Santiago Beltrán. Abogado.
Hace unos cuantos años se hizo popular por estos lares un eslogan que quería justificar que lo que ocurría aquí no pasaba en ninguna parte, y con ello pretendía tranquilizar las conciencias patrias respecto de un complejo de inferioridad que no solo nos caracterizaba sino que formaba parte de nuestros genes. El ‘España es diferente’ aspiraba transformar en positivos determinados acontecimientos negativos que no eran entendibles allende nuestras fronteras. De este modo, teníamos la excusa suficiente para levantar la voz y hacernos escuchar fuera del país, y si no se nos comprendía ya no era problema nuestro sino de ellos, ya que a partir del eslogan íbamos a ser como nos diera la gana, gustara o no. Convertimos en virtud una serie de defectos propios, que hasta entonces nos habían hundido en la miseria.
El aperturismo político, la mejoría económica, la globalización, los ingenios extraordinarios de nuestra era, con internet a la cabeza, y la salida de nuestros estudiantes y trabajadores al exterior, han ido cambiando nuestra mentalidad y la forma de vernos desde el extranjero. Ahora España ha dejado de ser un país retrasado y podemos compararnos con cualquier otra nación avanzada del mundo. El eslogan ha caído en desuso y es difícil encontrar algún español que se sienta orgulloso de esgrimirlo.
Quizás por ello se hace más incomprensible que sigan ocurriendo determinados hechos en nuestra sociedad que nos anclan en el pasado y no nos dejan avanzar adecuadamente. Y sobre todo que estos sucesos se vean con normalidad, cuando en realidad se caracterizan fundamentalmente por su atavismo.

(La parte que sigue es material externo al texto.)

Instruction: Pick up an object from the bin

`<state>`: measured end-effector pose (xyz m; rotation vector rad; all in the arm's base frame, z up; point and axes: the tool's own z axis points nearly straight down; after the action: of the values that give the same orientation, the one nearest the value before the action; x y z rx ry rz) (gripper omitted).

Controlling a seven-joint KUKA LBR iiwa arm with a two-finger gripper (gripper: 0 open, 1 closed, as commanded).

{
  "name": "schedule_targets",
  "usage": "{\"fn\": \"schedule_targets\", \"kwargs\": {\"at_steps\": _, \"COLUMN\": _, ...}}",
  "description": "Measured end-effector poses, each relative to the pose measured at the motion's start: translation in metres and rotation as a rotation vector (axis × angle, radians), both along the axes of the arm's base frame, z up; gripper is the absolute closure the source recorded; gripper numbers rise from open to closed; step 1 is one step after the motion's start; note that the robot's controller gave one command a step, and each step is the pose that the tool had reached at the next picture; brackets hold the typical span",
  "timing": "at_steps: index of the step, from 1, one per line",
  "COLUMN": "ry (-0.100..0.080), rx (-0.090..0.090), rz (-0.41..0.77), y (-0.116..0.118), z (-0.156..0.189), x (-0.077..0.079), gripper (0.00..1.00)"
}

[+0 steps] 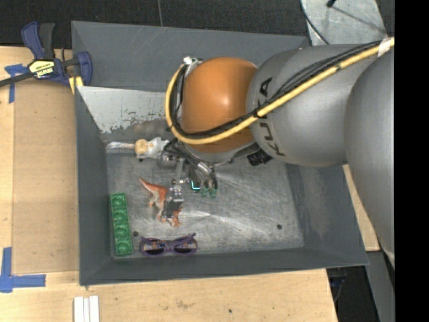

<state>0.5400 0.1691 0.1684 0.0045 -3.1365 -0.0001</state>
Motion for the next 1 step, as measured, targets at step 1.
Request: {"fn": "schedule_targets", "kwargs": {"at_steps": 1, "ry": -0.007, "rx": 0.001, "rz": -0.002, "y": -0.0006, "z": 0.0039, "x": 0.0020, "gripper": 0.00}}
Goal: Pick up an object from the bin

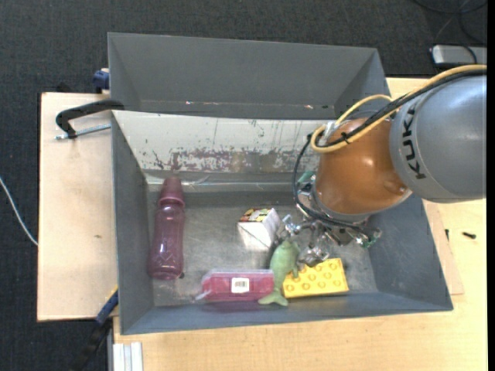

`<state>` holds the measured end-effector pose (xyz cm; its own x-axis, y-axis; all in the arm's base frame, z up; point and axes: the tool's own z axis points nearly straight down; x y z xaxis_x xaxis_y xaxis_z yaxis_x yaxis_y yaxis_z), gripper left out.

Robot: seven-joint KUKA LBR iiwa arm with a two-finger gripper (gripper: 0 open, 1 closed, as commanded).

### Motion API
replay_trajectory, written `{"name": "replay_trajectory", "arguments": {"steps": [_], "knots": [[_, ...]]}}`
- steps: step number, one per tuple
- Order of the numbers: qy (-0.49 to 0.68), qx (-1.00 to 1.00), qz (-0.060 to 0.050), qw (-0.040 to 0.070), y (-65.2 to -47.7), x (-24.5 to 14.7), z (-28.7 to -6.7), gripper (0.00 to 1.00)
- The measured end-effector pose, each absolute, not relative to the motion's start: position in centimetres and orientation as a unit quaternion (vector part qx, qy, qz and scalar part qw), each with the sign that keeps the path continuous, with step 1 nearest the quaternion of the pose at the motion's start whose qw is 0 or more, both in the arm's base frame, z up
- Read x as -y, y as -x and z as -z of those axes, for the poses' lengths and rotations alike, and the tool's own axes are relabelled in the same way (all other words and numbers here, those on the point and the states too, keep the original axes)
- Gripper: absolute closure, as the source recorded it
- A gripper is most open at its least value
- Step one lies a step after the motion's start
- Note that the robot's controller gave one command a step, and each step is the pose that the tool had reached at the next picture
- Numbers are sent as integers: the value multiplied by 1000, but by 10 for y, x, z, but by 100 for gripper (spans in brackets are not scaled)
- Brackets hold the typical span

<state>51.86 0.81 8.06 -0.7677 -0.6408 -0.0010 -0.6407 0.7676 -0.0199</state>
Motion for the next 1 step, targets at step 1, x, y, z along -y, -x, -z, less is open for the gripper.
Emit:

Los nacionalismos independentistas tan en boga actualmente, en un mundo que acelera hacia la globalización, es el ejemplo más significativo, de una forma de ser, pensar y creer, arcaica, que tiende a separar y a romper, en lugar de unir potenciando las diferencias y las singularidades propias.

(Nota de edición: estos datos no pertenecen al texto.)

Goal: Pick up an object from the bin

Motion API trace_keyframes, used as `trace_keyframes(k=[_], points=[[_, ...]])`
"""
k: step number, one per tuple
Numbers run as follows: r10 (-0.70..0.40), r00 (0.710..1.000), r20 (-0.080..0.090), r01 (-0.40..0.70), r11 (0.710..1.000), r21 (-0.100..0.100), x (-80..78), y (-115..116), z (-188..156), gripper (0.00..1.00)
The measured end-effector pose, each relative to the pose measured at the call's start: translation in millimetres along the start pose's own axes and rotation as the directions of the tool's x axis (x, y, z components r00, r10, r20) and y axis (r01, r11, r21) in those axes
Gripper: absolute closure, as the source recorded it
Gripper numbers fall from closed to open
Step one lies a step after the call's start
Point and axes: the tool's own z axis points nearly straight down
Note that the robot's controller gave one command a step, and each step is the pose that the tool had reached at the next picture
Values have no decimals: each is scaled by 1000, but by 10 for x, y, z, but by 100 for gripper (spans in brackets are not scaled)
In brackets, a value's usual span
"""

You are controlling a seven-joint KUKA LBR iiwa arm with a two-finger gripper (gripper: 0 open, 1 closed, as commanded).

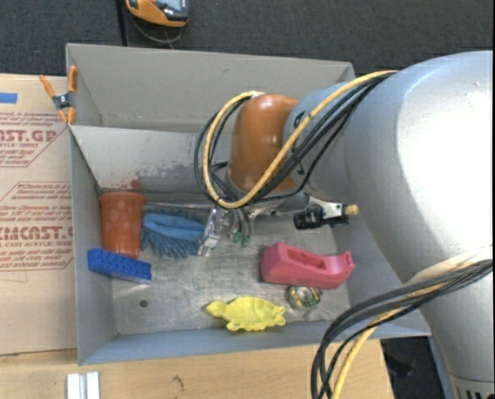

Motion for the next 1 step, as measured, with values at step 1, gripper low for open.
trace_keyframes(k=[1], points=[[0, 1000, 0, 0, 1000, 0, -1, 0, 0, 100]])
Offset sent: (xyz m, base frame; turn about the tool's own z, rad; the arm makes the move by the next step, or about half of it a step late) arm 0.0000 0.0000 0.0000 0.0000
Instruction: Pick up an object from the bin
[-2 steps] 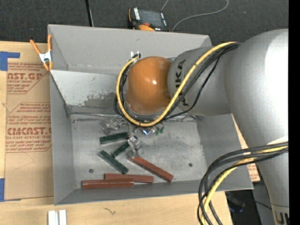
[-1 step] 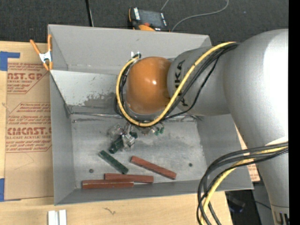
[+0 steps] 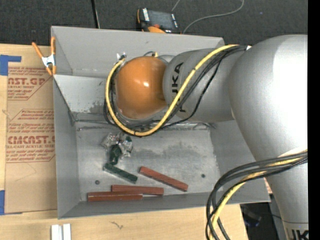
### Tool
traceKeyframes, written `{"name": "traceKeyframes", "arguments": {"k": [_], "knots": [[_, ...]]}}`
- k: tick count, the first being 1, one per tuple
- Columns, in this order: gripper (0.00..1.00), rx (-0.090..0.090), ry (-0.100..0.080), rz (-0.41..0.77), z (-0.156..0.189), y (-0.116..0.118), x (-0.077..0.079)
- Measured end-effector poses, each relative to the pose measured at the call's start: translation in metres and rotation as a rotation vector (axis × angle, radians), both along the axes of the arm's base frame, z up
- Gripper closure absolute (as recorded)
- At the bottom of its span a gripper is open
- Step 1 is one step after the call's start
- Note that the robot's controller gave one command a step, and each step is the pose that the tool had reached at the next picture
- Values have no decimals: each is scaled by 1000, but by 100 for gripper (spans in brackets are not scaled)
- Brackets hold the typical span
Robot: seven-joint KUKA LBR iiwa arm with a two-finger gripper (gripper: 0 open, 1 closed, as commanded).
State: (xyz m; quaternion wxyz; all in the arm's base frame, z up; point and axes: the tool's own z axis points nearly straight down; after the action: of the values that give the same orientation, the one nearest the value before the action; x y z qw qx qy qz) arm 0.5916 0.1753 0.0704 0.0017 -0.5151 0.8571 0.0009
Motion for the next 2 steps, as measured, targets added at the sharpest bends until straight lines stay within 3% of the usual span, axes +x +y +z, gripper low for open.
{"name": "traceKeyframes", "arguments": {"k": [1, 2], "knots": [[0, 1, 1, -2, 0, 0, 0], [100, 1, 1, -2, 0, 0, 0]]}}
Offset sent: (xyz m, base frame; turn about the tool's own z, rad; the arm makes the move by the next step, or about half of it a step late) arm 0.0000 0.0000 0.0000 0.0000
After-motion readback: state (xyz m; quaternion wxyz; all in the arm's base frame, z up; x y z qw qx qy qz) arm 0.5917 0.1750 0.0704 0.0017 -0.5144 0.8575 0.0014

Cuando la expresión de estos separatismos se manifiesta en actos de violencia y terrorismo, para la consecución de unos objetivos políticos, lo atávico se convierte en prehistórico, y nos traslada a tiempos donde el lenguaje verbal y el razonamiento racional eran una quimera.
Cuando cien mil personas se manifiestan públicamente exigiendo respeto a los derechos humanos de los asesinos encerrados, que fueron instrumentos voluntarios del terror, y la organización corre a cargo de partidos que supuestamente son democráticos o han sido legalizados por la justicia, a pesar de ser parte esencial del tronco común del terrorismo, la sinrazón se convierte en locura.
Si además, los mecanismos legales que deberían evitar estos acontecimientos los propician o cuanto menos los permiten, sencillamente es que España ha vuelto a ser diferente.